My first year in grad school I was invited to a casual dinner at the home of one of my professors. I don't recall what we ate, but it was something easy, served buffet-style, and the eight or ten of us sat companionably around a couple of coffee tables and end tables, some of us on sofas and chairs, others on the floor.
This particular professor was a WASPy New England gent (who wasn't actually a WASP, but with his patrician features, full head of white hair, and marvelous honking voice he might as well have been), and his home suited him: an exquisite old place that managed to be homey and elegant at the same time. There were many things to remark on there--those Oriental rugs were obviously really old! and who painted their entire downstairs Wedgwood blue?--but the thing that blew my mind was when his wife gestured toward the sideboard and I saw two long ranks of wineglasses laid out, both white and red.
I was astonished, first, that anyone owned that many wineglasses. But I'd also never realized that having separate kinds of glasses was a thing: no one in my family owned two sets of wineglassses, nor could I remember ever going to a house where they'd been in evidence; to me, they were the special province of restaurants.
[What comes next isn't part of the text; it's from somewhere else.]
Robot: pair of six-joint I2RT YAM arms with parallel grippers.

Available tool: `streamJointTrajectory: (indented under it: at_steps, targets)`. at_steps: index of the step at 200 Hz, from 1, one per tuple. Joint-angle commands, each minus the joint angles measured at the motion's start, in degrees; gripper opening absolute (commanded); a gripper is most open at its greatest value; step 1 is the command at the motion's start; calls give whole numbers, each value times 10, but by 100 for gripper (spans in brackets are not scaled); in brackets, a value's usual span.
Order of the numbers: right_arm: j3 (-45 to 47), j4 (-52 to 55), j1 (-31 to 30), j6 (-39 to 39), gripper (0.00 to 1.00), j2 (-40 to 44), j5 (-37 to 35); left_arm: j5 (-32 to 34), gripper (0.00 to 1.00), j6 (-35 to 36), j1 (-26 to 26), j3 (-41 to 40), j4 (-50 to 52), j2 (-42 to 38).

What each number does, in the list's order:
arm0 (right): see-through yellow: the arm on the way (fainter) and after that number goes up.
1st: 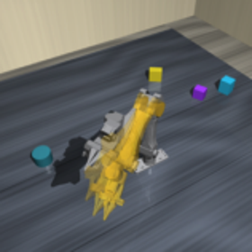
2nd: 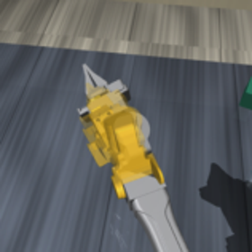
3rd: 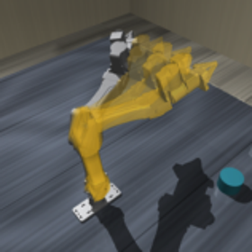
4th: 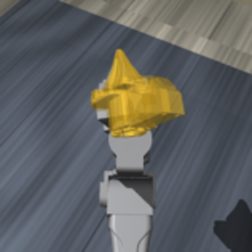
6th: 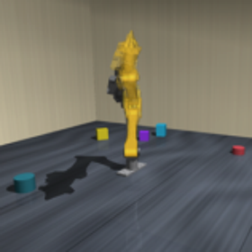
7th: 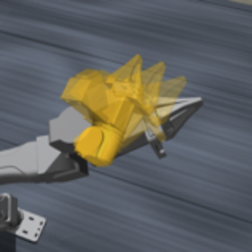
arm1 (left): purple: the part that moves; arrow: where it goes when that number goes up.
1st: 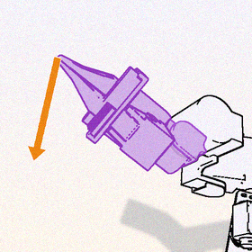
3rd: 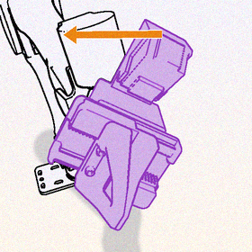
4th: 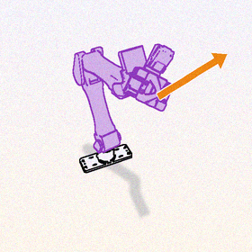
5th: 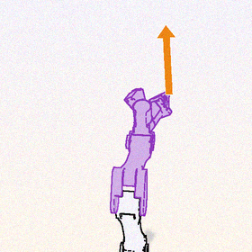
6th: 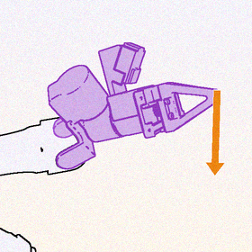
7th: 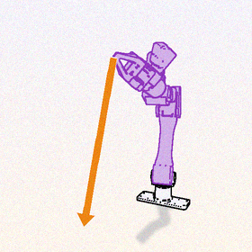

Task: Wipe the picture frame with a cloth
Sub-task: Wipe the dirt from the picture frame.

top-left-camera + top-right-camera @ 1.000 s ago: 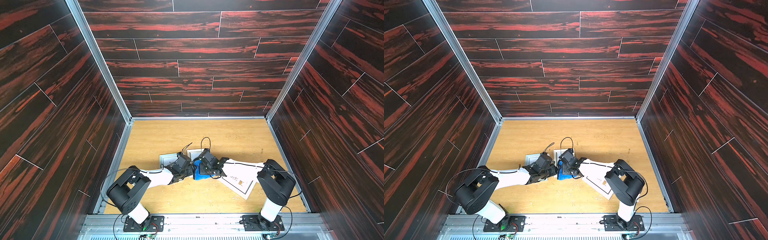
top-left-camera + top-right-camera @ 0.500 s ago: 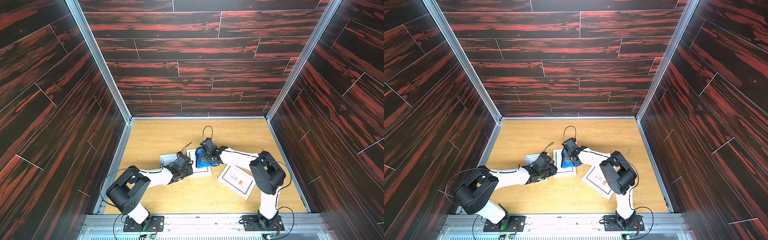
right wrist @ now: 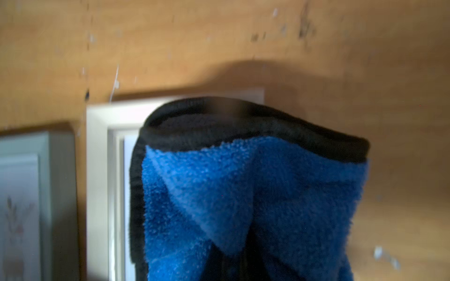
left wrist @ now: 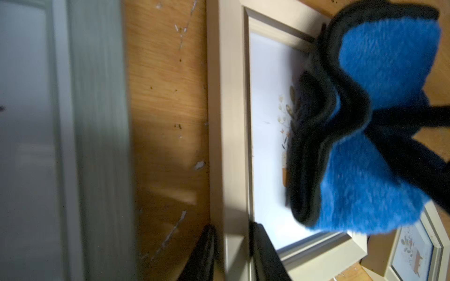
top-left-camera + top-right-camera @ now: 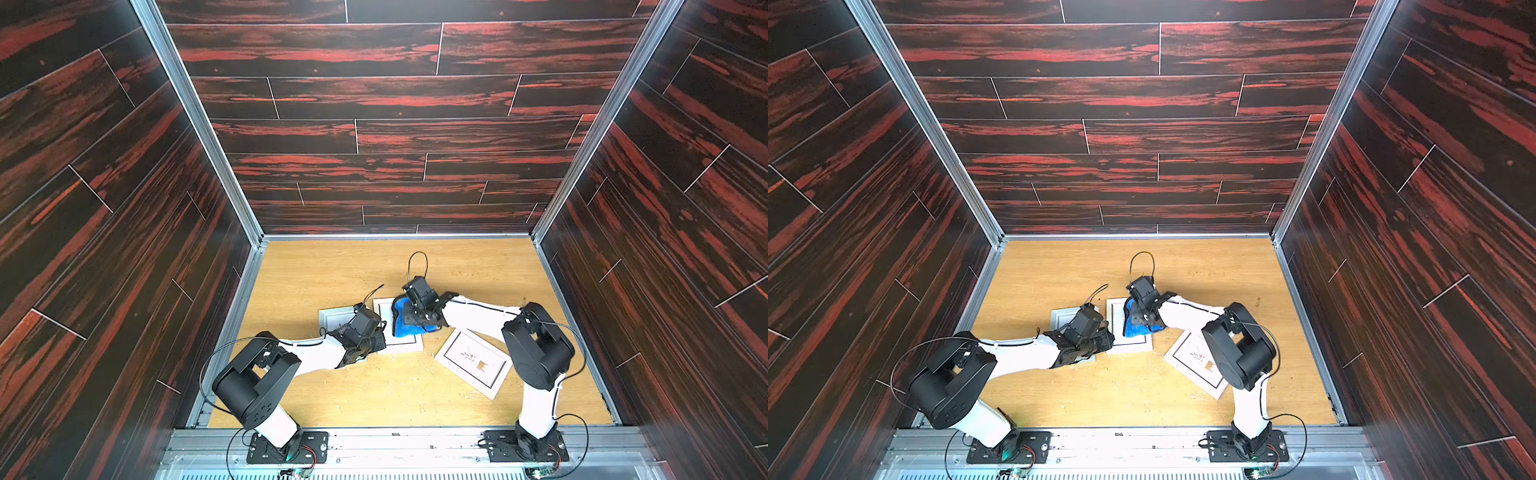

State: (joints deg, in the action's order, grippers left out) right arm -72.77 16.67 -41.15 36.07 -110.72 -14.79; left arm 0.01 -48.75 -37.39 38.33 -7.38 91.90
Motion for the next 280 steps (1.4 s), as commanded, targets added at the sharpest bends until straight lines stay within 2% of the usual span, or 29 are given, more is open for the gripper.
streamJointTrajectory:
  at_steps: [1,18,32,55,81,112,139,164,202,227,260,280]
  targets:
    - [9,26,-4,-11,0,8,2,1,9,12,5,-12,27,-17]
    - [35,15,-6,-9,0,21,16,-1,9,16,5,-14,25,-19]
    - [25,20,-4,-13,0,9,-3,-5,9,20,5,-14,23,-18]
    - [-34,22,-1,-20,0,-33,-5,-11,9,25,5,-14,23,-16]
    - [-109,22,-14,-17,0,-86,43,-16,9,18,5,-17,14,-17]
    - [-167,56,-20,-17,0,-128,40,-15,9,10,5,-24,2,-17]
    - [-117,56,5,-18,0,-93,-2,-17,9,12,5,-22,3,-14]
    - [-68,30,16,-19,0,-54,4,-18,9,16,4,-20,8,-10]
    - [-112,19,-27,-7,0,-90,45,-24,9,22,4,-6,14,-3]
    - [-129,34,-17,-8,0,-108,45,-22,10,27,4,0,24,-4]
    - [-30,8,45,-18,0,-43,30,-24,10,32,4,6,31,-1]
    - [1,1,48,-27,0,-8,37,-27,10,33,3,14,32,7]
The fact that my professor and his wife had laid them out for us grad students, in our jeans and our sweaters, strongly intimated that they hadn't thought twice about it. They just lived in a world where each beverage demanded a dedicated glass.
But I'll tell you what: when you get married, you throw a bunch of things on a wedding registry. And even when you say "no gifts," half your guests still buy you gifts. And someone, inevitably, buys you those sixteen white wine glasses and sixteen red.
And when you get home at 10 p.m. from a long day of teaching and you put on your flannel pyjamas and you eat your dinner of cold pizza standing up at the kitchen counter, you'll be drinking your red wine out of a proper red wine glass. Because a person's gotta have standards.